- United States theatrical release poster
- Directed by: Embeth Davidtz
- Screenplay by: Embeth Davidtz
- Based on: Don't Let's Go to the Dogs Tonight by Alexandra Fuller
- Produced by: Helena Spring; Paul Buys; Embeth Davidtz;
- Starring: Lexi Venter; Embeth Davidtz; Zikhona Bali; Fumani Shilubana; Rob Van Vuuren; Anina Reed;
- Cinematography: Willie Nel
- Edited by: Nicholas Costaras
- Music by: Chris Letcher
- Production company: Rose and Oaks Media
- Distributed by: Filmfinity
- Release dates: 30 August 2024 (Telluride); 25 July 2025 (South Africa);
- Running time: 100 minutes
- Country: South Africa
- Languages: English; Shona;
- Budget: $1.4 million
- Box office: $832,534

= Don't Let's Go to the Dogs Tonight (film) =

2024 drama film by Embeth Davidtz

Don't Let's Go to the Dogs Tonight is a 2024 South African drama film written and directed by Embeth Davidtz in her feature directorial debut.
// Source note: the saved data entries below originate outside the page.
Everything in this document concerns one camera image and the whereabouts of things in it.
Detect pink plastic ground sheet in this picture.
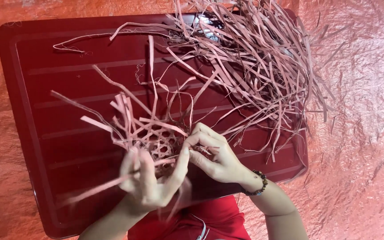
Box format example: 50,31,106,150
0,0,384,240

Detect person's red shirt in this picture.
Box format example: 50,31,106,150
127,195,251,240

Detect woven pink strip piece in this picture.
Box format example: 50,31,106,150
50,65,219,207

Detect person's left hand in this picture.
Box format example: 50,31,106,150
118,132,200,212

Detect brown beaded bracelet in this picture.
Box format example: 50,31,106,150
241,170,269,196

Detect pile of pink strips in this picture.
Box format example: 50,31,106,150
165,0,349,164

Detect long loose pink strip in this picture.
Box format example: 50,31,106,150
53,22,182,54

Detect dark red plastic tray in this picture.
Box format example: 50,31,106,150
0,9,309,239

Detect person's right hand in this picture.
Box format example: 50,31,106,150
188,122,262,193

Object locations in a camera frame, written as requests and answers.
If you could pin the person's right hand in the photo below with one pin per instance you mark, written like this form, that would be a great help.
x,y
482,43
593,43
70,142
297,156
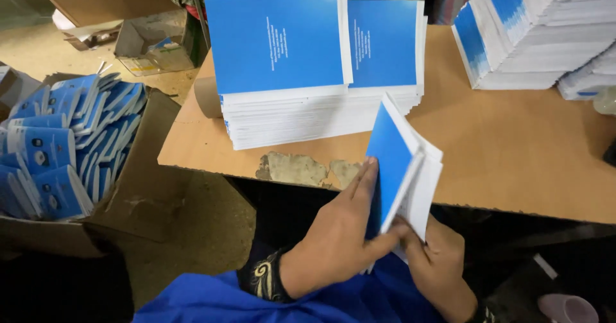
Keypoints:
x,y
442,270

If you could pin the person's left hand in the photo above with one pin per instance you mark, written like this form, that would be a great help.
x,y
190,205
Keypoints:
x,y
327,246

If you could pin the blue cover booklet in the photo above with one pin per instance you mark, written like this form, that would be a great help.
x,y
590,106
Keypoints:
x,y
392,164

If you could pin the white paper strip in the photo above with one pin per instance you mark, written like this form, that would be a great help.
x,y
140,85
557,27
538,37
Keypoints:
x,y
545,266

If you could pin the blue cloth on lap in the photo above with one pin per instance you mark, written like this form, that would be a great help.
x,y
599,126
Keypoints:
x,y
216,301

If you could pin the pink plastic cup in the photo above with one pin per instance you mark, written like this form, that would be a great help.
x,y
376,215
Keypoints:
x,y
568,309

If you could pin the brown cardboard tube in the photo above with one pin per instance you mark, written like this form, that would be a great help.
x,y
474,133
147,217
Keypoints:
x,y
208,97

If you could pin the black object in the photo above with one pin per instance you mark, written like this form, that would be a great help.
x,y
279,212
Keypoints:
x,y
611,153

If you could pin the tall stack of blue booklets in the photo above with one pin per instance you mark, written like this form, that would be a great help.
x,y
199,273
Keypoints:
x,y
274,44

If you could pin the low stack of blue booklets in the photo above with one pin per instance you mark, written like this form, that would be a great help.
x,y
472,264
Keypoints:
x,y
382,44

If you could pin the clear plastic bottle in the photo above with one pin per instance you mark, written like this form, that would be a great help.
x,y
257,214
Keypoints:
x,y
606,100

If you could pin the big heap of stacked booklets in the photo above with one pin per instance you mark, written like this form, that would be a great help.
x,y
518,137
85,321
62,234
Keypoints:
x,y
524,39

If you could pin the small open cardboard box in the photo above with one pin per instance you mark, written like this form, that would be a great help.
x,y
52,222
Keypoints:
x,y
154,48

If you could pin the grey metal rod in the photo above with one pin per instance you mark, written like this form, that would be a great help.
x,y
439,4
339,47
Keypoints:
x,y
199,10

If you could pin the cardboard carton with folded booklets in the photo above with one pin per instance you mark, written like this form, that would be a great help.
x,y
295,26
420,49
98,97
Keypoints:
x,y
62,150

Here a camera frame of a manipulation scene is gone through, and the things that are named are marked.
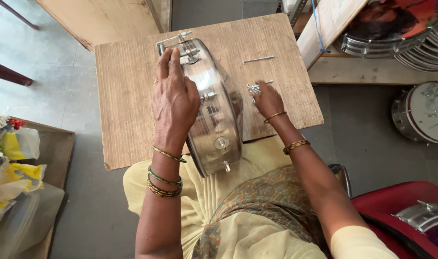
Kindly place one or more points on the double gold bangle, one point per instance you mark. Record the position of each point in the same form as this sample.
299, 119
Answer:
295, 145

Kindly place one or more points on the light wooden plank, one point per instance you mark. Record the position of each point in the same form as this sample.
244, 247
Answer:
103, 18

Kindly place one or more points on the person's left hand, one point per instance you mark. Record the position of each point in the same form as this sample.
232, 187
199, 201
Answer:
174, 104

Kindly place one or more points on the thin green gold bangle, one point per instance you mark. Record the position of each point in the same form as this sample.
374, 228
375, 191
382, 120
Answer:
167, 154

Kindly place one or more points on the stack of green gold bangles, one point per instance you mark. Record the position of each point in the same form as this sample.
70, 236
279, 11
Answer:
164, 187

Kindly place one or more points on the loose steel tension rod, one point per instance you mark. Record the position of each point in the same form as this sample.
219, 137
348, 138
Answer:
258, 59

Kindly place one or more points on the slotted metal angle bar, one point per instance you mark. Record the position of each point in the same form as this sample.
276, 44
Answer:
294, 10

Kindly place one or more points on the pale yellow sari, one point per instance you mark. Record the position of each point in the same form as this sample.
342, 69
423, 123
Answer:
240, 216

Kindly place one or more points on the steel tension rod with hook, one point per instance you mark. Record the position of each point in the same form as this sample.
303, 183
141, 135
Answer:
172, 39

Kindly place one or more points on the white-headed steel drum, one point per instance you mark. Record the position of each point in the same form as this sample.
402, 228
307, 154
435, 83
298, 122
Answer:
425, 111

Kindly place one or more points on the chrome chair frame tube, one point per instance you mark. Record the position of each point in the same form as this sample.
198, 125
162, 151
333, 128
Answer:
343, 178

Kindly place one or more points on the dark wooden furniture leg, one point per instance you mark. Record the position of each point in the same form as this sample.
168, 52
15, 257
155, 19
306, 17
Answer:
10, 73
17, 15

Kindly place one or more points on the shiny steel drum shell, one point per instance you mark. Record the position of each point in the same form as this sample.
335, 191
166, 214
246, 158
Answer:
219, 118

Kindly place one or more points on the person's right fingers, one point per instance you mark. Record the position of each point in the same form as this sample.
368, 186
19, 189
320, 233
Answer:
264, 88

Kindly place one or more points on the wooden shelf with drum stack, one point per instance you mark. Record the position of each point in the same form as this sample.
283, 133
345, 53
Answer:
384, 36

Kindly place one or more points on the small wooden work table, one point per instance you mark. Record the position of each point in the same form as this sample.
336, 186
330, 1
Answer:
132, 90

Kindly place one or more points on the bunch of steel tension hooks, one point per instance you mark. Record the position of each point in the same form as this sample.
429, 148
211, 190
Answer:
254, 87

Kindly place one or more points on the person's right hand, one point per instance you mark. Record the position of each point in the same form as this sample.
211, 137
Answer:
270, 102

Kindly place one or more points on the purple-headed steel drum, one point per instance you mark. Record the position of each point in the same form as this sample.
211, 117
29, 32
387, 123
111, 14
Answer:
427, 219

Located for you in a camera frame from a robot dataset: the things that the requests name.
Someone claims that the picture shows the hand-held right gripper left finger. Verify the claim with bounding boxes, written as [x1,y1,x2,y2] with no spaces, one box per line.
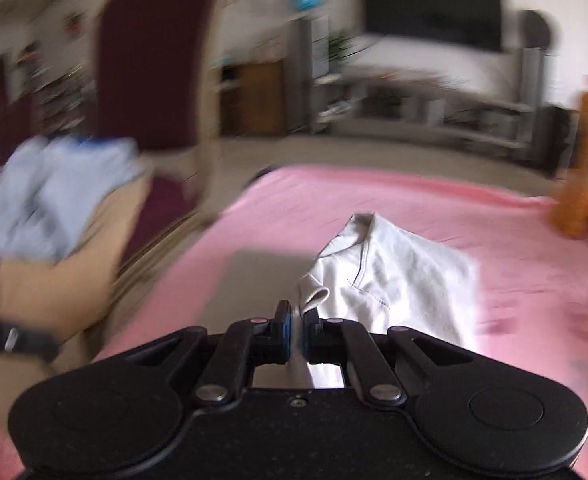
[118,301,295,408]

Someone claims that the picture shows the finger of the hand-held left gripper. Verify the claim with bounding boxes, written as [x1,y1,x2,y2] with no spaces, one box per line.
[0,314,60,362]

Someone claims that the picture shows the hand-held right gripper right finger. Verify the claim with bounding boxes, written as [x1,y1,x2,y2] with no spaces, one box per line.
[301,306,479,408]

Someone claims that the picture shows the white printed t-shirt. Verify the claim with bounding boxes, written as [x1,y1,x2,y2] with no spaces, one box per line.
[279,212,480,391]

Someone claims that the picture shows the beige pants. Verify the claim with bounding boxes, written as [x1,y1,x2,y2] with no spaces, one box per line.
[0,170,155,421]

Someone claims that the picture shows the light blue knit sweater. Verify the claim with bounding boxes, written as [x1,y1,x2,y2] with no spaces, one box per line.
[0,135,147,266]

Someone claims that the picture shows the blue cloth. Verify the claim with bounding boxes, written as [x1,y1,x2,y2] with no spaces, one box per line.
[0,137,119,276]

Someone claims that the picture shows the brown wooden cabinet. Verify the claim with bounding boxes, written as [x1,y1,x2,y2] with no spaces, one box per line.
[219,60,287,136]

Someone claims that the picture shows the grey tower speaker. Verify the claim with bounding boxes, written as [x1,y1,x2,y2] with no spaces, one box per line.
[514,47,545,158]
[286,17,329,133]

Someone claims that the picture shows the grey television stand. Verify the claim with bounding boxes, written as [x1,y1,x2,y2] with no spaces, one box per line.
[314,67,550,153]

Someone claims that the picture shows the green potted plant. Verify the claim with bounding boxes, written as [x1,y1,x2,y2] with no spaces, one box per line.
[326,30,357,73]

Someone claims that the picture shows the orange plush toy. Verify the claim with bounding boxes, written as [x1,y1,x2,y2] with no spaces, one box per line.
[549,75,588,241]

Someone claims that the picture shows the maroon banquet chair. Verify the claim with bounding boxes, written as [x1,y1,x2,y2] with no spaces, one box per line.
[91,0,225,281]

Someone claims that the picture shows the black television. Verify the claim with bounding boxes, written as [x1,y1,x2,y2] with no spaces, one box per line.
[361,0,505,53]

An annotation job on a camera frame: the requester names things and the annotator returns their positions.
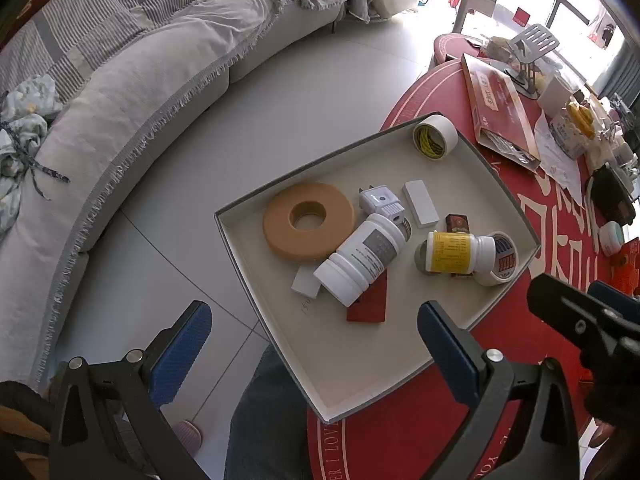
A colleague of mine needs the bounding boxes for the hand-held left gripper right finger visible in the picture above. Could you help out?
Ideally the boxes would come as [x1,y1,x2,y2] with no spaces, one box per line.
[416,300,582,480]

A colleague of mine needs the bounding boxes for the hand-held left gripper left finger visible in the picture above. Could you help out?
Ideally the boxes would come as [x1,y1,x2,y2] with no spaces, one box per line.
[49,300,214,480]

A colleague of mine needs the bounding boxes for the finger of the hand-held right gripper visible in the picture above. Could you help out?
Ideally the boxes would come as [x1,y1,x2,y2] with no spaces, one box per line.
[589,281,640,331]
[527,274,632,359]

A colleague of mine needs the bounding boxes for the masking tape roll red label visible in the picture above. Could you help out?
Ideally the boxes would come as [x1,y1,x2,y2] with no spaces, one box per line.
[472,231,521,287]

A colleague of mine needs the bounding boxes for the plain red card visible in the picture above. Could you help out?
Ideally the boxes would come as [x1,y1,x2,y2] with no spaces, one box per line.
[346,265,396,326]

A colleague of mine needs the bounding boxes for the white bottle yellow label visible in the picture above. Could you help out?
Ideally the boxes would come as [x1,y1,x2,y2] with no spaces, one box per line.
[425,231,497,276]

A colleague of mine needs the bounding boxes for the grey tray cream inside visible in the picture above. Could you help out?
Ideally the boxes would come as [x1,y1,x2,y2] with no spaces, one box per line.
[215,112,543,423]

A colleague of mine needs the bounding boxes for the white bottle grey label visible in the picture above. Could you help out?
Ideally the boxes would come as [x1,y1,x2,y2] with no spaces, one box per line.
[313,213,408,308]

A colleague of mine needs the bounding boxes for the white block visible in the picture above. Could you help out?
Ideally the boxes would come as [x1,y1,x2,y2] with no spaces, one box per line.
[291,265,323,297]

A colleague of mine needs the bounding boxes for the white rectangular box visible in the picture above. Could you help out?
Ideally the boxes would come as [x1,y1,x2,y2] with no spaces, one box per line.
[402,180,440,228]

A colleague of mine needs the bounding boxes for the white plug adapter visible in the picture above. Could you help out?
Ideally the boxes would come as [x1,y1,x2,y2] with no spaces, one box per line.
[358,186,407,226]

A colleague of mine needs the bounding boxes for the masking tape roll yellow label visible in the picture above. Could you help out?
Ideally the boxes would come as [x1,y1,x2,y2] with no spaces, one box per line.
[412,115,458,160]

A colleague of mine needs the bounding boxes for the red cardboard box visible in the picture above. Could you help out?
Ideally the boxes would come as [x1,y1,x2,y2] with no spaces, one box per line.
[610,240,640,301]

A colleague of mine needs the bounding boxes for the white round jar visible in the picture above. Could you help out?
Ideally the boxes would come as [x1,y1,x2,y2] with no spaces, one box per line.
[597,221,626,256]

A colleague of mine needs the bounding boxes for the person's leg in jeans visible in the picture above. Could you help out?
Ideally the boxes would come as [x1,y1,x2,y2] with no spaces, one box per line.
[225,347,321,480]

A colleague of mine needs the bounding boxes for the black pouch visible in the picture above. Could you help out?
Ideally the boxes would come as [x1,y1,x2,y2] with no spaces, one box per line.
[587,165,636,226]

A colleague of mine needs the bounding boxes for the loose white papers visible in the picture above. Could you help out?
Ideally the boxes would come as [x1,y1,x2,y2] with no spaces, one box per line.
[532,112,586,196]

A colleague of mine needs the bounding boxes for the packet of yellow pastries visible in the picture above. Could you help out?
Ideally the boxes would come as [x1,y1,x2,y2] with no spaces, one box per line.
[550,100,598,156]

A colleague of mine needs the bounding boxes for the white square box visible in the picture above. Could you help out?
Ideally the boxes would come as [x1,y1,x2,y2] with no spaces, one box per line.
[537,75,576,113]

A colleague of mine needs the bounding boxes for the metal spatula on stand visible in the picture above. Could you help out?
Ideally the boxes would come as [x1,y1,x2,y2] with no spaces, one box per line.
[507,22,558,98]

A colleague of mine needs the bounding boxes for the grey covered sofa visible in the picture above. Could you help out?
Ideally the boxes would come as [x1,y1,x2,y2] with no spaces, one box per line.
[0,0,373,391]

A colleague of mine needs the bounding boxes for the floral blue white cloth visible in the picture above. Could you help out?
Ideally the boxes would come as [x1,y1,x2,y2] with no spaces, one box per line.
[0,75,71,236]

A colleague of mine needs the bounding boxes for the small red round table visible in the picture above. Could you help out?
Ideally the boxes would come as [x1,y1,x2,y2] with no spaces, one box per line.
[430,32,496,68]

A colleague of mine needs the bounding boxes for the white desk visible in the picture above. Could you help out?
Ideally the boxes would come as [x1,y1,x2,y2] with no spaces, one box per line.
[452,0,501,36]

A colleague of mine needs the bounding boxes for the light grey sofa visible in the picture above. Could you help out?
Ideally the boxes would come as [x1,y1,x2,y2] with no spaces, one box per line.
[0,0,373,391]

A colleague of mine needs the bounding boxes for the grey striped blanket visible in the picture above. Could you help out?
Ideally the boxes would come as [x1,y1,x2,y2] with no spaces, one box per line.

The film is based on Alexandra Fuller's 2001 memoir about the experiences of her White Zimbabwean family following the Rhodesian Bush War. The film premiered at the Telluride Film Festival on 30 August 2024, and was also screened as part of the Gala Presentation at the Toronto International Film Festival on 6 September 2024.

== Cast ==
- Lexi Venter as Alexandra "Bobo" Fuller
- Embeth Davidtz as Nicola Fuller
- Zikhona Bali as Sarah
- Fumani Shilubana as Jacob
- Rob van Vuuren as Tim Fuller
- Anina Reed as Vanessa Fuller
- Ilana Cilliers as Jilly

== Production ==
The production obtained an interim agreement with SAG-AFTRA to continue work on Don't Let's Go to the Dogs Tonight amidst the 2023 SAG-AFTRA strike.

== Release ==
Don't Let's Go to the Dogs Tonight had its world premiere at the Telluride Film Festival on 30 August 2024. It was also screened as a Gala Presentation at the Toronto International Film Festival on 6 September 2024. On 26 September, Sony Pictures Classics acquired worldwide distribution rights to the film. The film was released in South Africa on 25 July 2025.

== Reception ==
 Metacritic, which uses a weighted average, assigned the film a score of 74 out of 100, based on 16 critics, indicating "generally favorable" reviews.